Tag Archives: green house gas

France Opens First CO2 Capture Site, Lets Hope It Works

I have deep reservations about co2 capture technology, mostly because I am afraid of what will happen if it were to all suddenly leak out. But I feel it also makes people feel like they simply can continue to burn fossil fuels, global warming, or no global warming, the burning of carbon based fuels is highly problematic (peek oil, ocean acidification, wars over fuels, etc). The inauguration of the first European pilot integrating the entire process of capturing and storing CO2, the main greenhouse gas responsible for the planet’s global warming, will be held on the Lacq site in France.

Click to see animation of how the process works

Air Liquide is the technological partner of this industrial project operated by Total.

CO2 capture, transport and storage are promising approaches, pointed up by international experts, to preserving the planet and helping to fight climate change. These processes aid to reduce the greenhouse gas emissions of industrial facilities that use fossil fuels (fuel oil, gas or coal) such as power plants, steel mills, cement factories, oil refineries…
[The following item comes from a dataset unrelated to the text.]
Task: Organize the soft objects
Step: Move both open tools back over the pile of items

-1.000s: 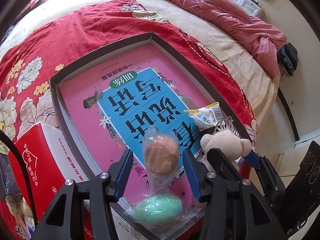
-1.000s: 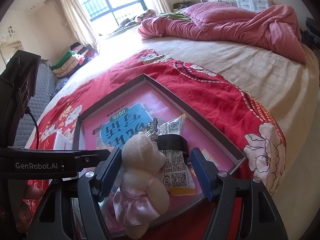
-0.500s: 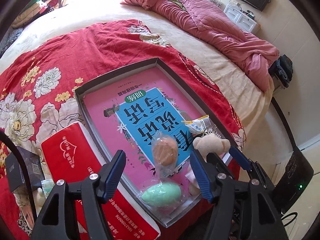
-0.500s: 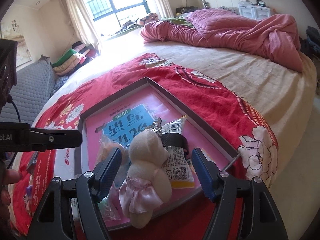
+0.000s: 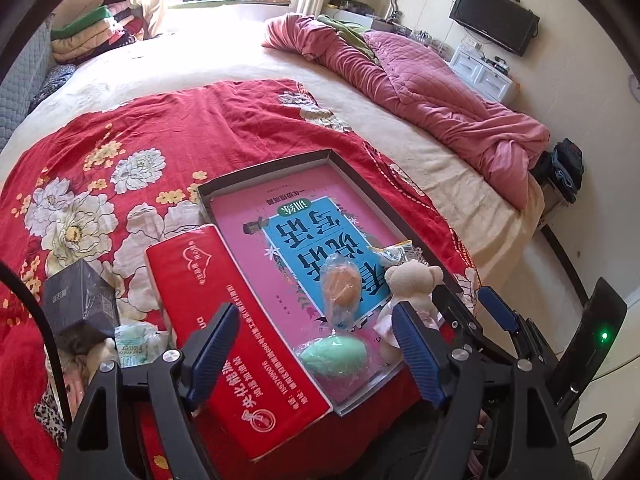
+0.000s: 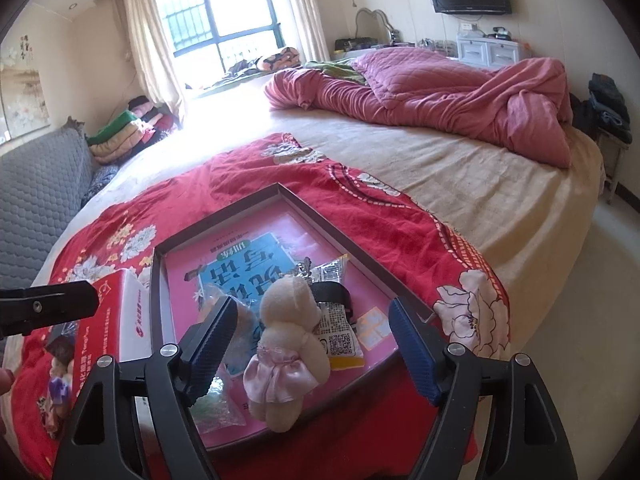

Air Liquide is contributing to this project by supplying the technology of CO2 capture by means of oxycombustion. This process consists in replacing the air in an industrial boiler by pure oxygen. The fumes obtained when they come out of the boiler are then very concentrated in CO2 (90%).

In the framework of this project, Air Liquide has developed burners designed for this technology and supplies the oxygen needed for oxycombustion through an on-site unit and the CO2 drying process, required for transport.

This CO2 is then transported to the Rousse geological storage site 27 km from the Lacq plant via pipeline, then injected 4,500 m deep into this former gas field.

Over the next two years, the industrial project plans to trap about 120,000 tons of carbon dioxide. This quantity of CO2 is equivalent to what is discharged by 40,000 vehicles during the same time period.